Yeah, right. Exactly. The obsession won't help you. There's going to be leakage. There's going to be things that go through. It doesn't make sense to run your life around that. Frankly, none of these things are going to stop a dedicated phone. I've got a gate coming into my property, and I set it up so that it just automatically opens when someone drives over it, because really the fence is there to keep deer out. People were talking to me about, “Oh, you need to put a code on that.” That's inconvenient to me.

Anyone who's driven all the way out to where I live, which is in the middle of nowhere, we'll just drive up to the deer fence next to the gate, get out, wire cutters, cut a hole in it, and open the gate. It's trivial to circumvent. You can spend a lot of time stopping this hypothetical set of incompetent and lazy criminals who are yet willing to go do the thing that you're doing. They wanted me to put huge deadbolts and kick guards on my front door and said…

But I have windows.

I have 30 feet of French doors next to that front door.

That was exactly the example I was going to use of not that you shouldn't have a lock on your front door, but over-engineering your front door but not over-engineering your windows is pointless because I don't have to deal with your front door. I could just take a rock and break a window.

Exactly. There's some interesting things about the psychology of crime as well. For example, I'll see people say, “It's really easy to pick door locks.” You can get a lock pick set. It's not difficult. It doesn't take that much work to train yourself to be good at lock picking. I've taught myself how to do it. Why is this not a problem?

You don't see people having their locks picked all the time by criminals. I think that the answer is it is just hard enough that any criminal with the self-possession and discipline to learn that skill at a high enough level to make it useful could make much more money at lower risk doing things that did involve breaking into people's houses. I mainly used it in data centers because I realized that I was parting like monitors and keyboards in and out all the time. There were a bunch of unused cabinets in the data center, so I just picked one of the cabinets and used it for storage.
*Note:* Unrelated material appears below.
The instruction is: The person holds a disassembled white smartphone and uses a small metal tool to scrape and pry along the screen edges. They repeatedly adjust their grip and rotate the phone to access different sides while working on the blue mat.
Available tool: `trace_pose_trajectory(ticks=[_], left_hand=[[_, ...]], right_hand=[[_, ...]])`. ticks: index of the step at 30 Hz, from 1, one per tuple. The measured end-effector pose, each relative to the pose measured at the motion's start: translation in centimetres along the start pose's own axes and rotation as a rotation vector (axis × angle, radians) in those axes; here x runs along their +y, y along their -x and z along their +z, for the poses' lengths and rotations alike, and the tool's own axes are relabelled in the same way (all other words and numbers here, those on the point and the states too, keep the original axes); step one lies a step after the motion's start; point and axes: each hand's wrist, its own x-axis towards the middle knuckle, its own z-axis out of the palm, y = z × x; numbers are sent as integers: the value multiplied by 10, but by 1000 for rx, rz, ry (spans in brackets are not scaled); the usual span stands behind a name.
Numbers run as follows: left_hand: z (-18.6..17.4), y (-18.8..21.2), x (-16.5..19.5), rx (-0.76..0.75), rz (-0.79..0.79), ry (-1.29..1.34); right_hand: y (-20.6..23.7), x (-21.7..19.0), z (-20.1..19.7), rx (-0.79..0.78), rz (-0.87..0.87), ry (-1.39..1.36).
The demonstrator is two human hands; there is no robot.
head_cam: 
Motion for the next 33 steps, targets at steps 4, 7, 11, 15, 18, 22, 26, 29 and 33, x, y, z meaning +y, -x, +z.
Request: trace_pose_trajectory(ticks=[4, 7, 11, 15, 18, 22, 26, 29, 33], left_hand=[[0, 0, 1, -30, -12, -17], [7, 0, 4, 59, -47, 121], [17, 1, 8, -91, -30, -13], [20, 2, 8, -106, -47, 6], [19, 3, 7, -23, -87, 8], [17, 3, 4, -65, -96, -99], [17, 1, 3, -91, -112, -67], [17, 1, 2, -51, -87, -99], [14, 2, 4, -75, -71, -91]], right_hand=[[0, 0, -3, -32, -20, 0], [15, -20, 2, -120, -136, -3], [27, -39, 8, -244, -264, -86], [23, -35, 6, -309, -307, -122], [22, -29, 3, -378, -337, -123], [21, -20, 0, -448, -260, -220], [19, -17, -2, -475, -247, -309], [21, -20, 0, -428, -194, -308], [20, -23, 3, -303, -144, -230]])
And they would never find out?

They never did. No. It was only when we had a big operation. It would typically only be for a week or so at a time and then I'd evacuate it.

That's awesome. I super appreciate your time. I don't want to monopolize your day here. Any parting advice before we wrap up?

Two-factor authentication, password, software updates. It's just the basics that are 99% of what's out there. The real fancy stuff is icing on top. But if you're not paying attention to the basics, none of the rest of that really… Share on X

Yeah. I think it is just be aware of the basic hygiene around these things. What are you putting out? What are you letting people know? Two-factor authentication, password, software updates. It's just the basics that are 99% of what's out there. The real fancy stuff is icing on top. But if you're not paying attention to the basics, none of the rest of that really matters.

Awesome. Lance, if people want to find you online, where can they find you?

I spend all of my time working with startups these days. I've got a YouTube channel, TikTok channel, and website all called Feel The Boot because I give bounders and motivating kick in the ass. You can find me at Feel The Boot on LinkedIn or Lance Cottrell, LinkedIn, https://www.linkedin.com/in/lancecottrell. I always enjoy talking to people about these issues.

We'll make sure to link all those in the show notes as well. Lance, thank you again for coming on the podcast.

Absolutely. It's my pleasure. This was fun.